Haskell feels pinch of tight budget

Katrina, Iraq siphon school funds

Haskell Indian Nations University’s classroom budget has taken another hit, its maintenance department is headed for a $900,000 deficit, and school officials are hoping they can somehow find a way to avoid furloughing employees.

“We’re in some dire circumstances,” said Haskell budget director Michael Lewis.

Last week, federal officials notified Lewis that Haskell’s 2006 operational budget – $9.5 million – would be cut 1 percent.

“This is on top of the 1.5 percent cut we took to help pay for Hurricane Katrina and Iraq,” Lewis said. “That 2.5 percent comes to about $238,000.”

Most of the shortfall will be made up by relying more on adjunct faculty, offering fewer classes and increasing class sizes. Already, Haskell limits its enrollment to about 1,000 students.

Haskell employs almost 200 people.

“Basically, Haskell has lost a million dollars in buying power over the last five years,” Lewis said of decreasing federal dollars. “This is an extension of that trend.”

Last fall, Haskell officials were warned the university’s budget could be cut as much as 6.5 percent.

“That 6.5 percent turned into 2.5 percent, fortunately,” Lewis said.

Lorenzo Funmaker, an Oneida, Wis., freshman at Haskell Indian Nations University, foreground right, picks up his textbooks at the campus library. Funmaker visited the library Thursday, a day after classes started at Haskell. The university is feeling the effects of budget cuts from the federal government, and may have to furlough some employees to make ends meet.

The university’s $4.1 million maintenance budget was cut $600,000 late last year. Since then, Haskell’s natural gas bill went up an additional $240,000 that was not in the budget.

The maintenance budget also is short $60,000 needed for cost-of-living pay raises.

“Last year, cost-of-living was in the budget,” Lewis said. “This year it’s not.”

Meanwhile, Haskell has asked the U.S. Department of Interior for help offsetting the spike in natural gas prices. Federal officials are expected to review the request during a Feb. 9-10 visit.

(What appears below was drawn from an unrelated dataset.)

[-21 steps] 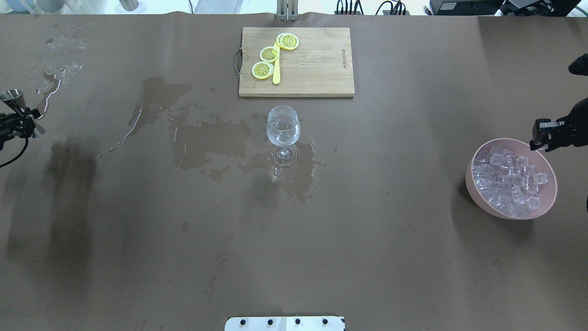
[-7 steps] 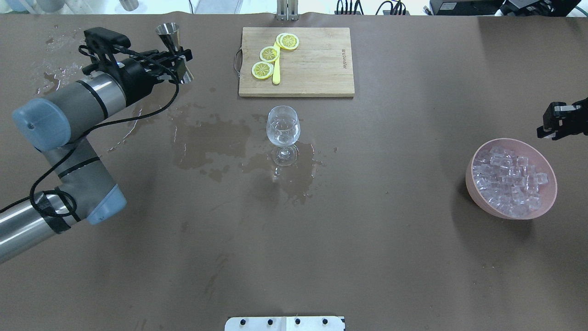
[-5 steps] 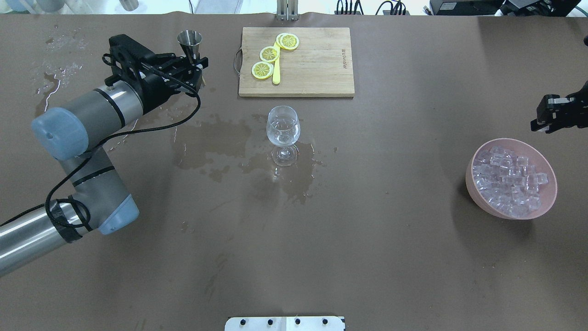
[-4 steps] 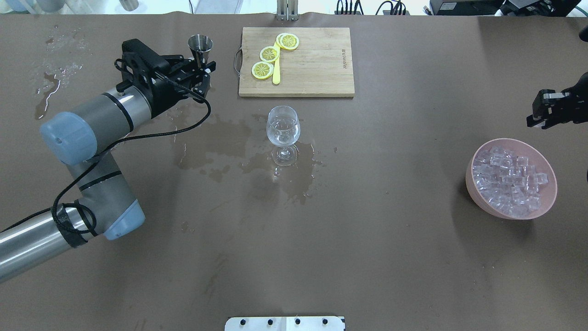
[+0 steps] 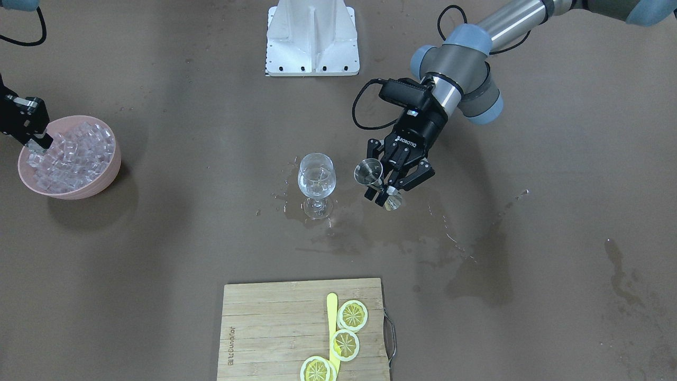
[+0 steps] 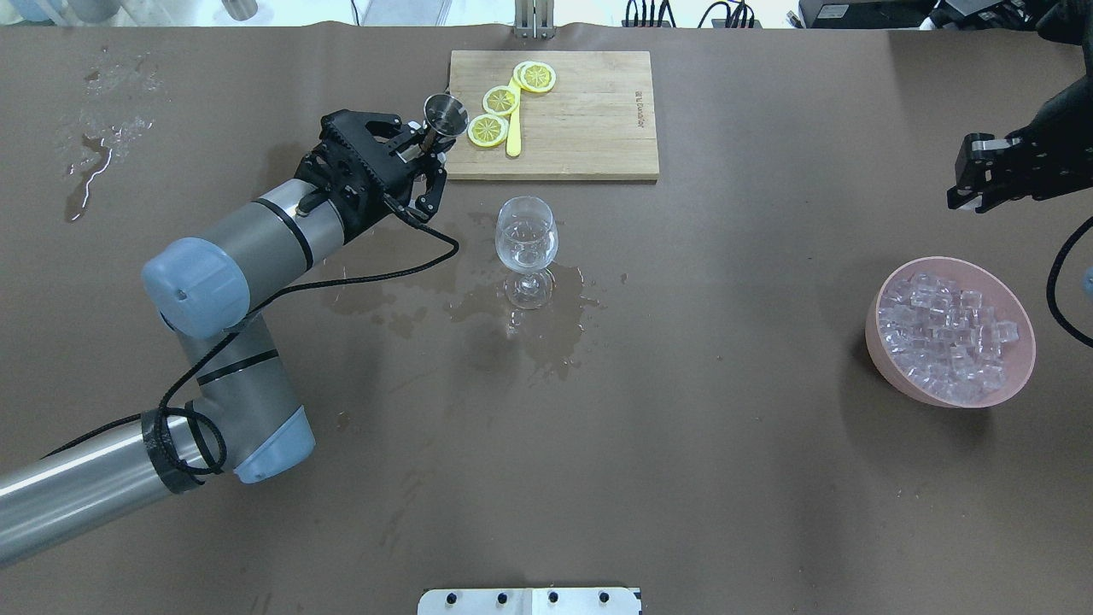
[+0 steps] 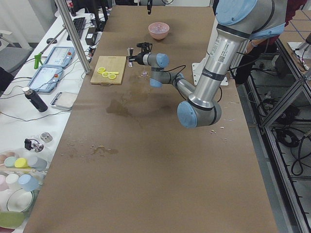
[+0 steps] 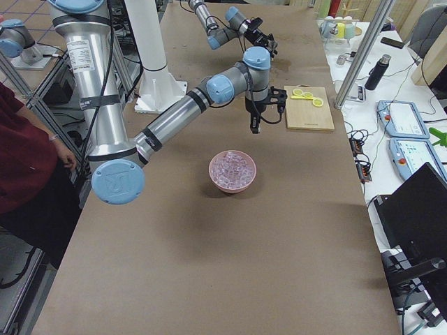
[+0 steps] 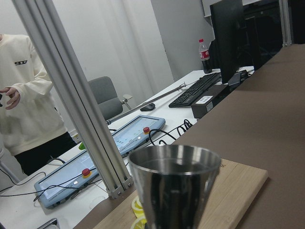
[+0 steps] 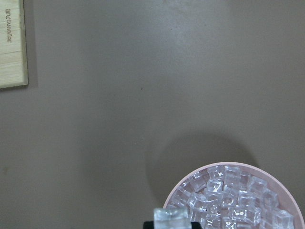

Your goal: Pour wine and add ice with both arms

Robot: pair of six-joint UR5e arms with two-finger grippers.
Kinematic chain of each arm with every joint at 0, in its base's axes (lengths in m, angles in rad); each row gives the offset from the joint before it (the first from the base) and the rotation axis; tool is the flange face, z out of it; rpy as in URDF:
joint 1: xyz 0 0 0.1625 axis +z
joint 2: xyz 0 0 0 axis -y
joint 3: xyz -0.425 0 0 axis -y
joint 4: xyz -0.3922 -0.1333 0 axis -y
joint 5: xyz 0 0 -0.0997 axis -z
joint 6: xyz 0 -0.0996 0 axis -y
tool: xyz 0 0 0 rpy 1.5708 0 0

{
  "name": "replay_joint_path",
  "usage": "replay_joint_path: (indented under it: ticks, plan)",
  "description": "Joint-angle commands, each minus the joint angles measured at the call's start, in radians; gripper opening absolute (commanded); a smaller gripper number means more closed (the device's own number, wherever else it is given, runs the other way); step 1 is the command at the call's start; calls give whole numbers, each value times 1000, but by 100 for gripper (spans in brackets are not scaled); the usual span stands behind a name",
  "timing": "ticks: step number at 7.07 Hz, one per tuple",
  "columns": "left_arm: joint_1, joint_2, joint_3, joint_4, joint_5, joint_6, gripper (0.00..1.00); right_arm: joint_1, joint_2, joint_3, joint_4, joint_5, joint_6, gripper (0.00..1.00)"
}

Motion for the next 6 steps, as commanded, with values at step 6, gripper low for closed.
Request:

“We are waiting with bated breath,” Lewis said.

If the request is denied, Lewis said Haskell would be forced to “furlough” many of its 45 maintenance workers.

“That means sending people home for the summer without pay,” he said. “We’re hoping against hope that we don’t have to do that.”

But even if the $240,000 is restored, some workers still may be furloughed.

“That would leave $400,000 (in deficit), which is a lot to make up,” Lewis said, noting that 68 percent of the department’s budget is spent on salaries and benefits.

It’s likely, he said, that many on-campus repairs and maintenance projects will be deferred and that services will be pared back.

Unwanted summer break

Despite the concerns, officials expect there will be some money for cost-of-living raises for university workers.

“The (Bush) administration wants 2 percent; Congress has recommended 3.26 percent,” Lewis explained. “It’ll be somewhere in between.”

Most of Haskell’s faculty members have been furloughed for the summer in recent years after it became clear the university couldn’t afford the $400,000 needed to offer summer classes.

“Furloughing is a big issue,” said Mary Cofran, president of the Haskell Faculty Senate. “It’s the same as taking a 25 percent cut.”

Faculty morale, she said, has suffered.

Though some instructors were able to find grant-funded work for the summer, most did not, Cofran said.

“It really hurt,” said Bill Welton, a science instructor at Haskell the past 16 years. “Keep in mind, these are people who were hired with the understanding they would be paid year-round – and Lawrence isn’t the cheapest place to live.”

Welton and Cofran said they did not blame the university’s troubles on its administration.

“The budget was slim before Katrina, before Iraq. It’s not going get any bigger anytime soon. We all know that,” Cofran said. “The issue, really, is one of priorities on the federal level.”

Future fundraising

Not all the news is bad.

Haskell recently received a five-year federal grant, part of which will be used to hire a full-time coordinator for the Haskell Endowment Assn.

The association will raise funds for Haskell from the private sector.

“We hope to have that person hired by March or April,” said Venida Chenault, vice president for academic affairs.

Haskell’s budget woes are not unique.

“All tribal colleges are underfunded and experiencing difficulty,” said Richard Williams, head of the American Indian College Fund.

“It’s sad,” he said. “Look at it this way: Congress put up $80 billion last year to rebuild Iraq. That’s more than what the federal government has spent, cumulatively, on American Indians since the beginning, since 1776.”

Haskell’s troubles are compounded by laws that prohibit federal employees from lobbying.

“No one speaks for Haskell on the national level,” said Gerald Gipp, executive director at the American Indian Higher Education Consortium in Alexandria, Va.

“Until someone outside the bureaucracy steps up, I don’t know that much will change,” Gipp said. “This has been going on at Haskell for decades.”

Gipp was Haskell president from 1981 to 1989.